Collected material: Begin
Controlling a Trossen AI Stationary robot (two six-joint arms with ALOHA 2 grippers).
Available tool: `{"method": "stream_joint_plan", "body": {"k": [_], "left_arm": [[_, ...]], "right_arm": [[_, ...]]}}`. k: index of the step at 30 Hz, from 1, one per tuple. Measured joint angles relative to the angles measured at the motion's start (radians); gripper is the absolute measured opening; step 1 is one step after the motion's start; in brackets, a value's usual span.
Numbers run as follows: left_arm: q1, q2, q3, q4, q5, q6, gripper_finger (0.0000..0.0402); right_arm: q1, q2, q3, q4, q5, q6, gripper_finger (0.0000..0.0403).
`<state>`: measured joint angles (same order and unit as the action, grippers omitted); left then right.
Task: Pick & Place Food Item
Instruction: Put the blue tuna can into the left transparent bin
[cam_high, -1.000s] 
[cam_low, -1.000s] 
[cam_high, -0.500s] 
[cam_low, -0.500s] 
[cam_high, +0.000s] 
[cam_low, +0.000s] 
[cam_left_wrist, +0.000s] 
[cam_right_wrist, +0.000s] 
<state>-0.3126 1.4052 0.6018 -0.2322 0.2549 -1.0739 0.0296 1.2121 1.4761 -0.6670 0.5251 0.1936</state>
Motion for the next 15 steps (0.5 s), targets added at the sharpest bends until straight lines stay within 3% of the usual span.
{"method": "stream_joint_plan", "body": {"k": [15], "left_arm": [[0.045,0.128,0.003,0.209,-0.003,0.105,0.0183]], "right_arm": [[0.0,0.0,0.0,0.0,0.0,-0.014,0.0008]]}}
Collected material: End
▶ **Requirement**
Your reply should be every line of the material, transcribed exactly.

▶ **Solution below**
Controlling a Trossen AI Stationary robot (two six-joint arms with ALOHA 2 grippers).
Available tool: `{"method": "stream_joint_plan", "body": {"k": [_], "left_arm": [[_, ...]], "right_arm": [[_, ...]]}}`. k: index of the step at 30 Hz, from 1, one per tuple. Measured joint angles relative to the angles measured at the motion's start (radians); gripper is the absolute measured opening; step 1 is one step after the motion's start; in brackets, a value's usual span.
Numbers run as follows: left_arm: q1, q2, q3, q4, q5, q6, gripper_finger (0.0000..0.0402); right_arm: q1, q2, q3, q4, q5, q6, gripper_finger (0.0000..0.0403).
`<state>`: measured joint angles (same order and unit as the action, grippers omitted); left then right.
Task: Pick & Place Food Item
Instruction: Put the blue tuna can into the left transparent bin
[cam_high, -1.000s] 
[cam_low, -1.000s] 
[cam_high, -0.500s] 
[cam_low, -0.500s] 
[cam_high, +0.000s] 
[cam_low, +0.000s] 
[cam_left_wrist, +0.000s] 
[cam_right_wrist, +0.000s] 
<state>-0.3126 1.4052 0.6018 -0.2322 0.2549 -1.0739 0.0296 1.2121 1.4761 -0.6670 0.5251 0.1936</state>
Motion for the next 15 steps (0.5 s), targets added at the sharpest bends until straight lines stay within 3% of the usual span.
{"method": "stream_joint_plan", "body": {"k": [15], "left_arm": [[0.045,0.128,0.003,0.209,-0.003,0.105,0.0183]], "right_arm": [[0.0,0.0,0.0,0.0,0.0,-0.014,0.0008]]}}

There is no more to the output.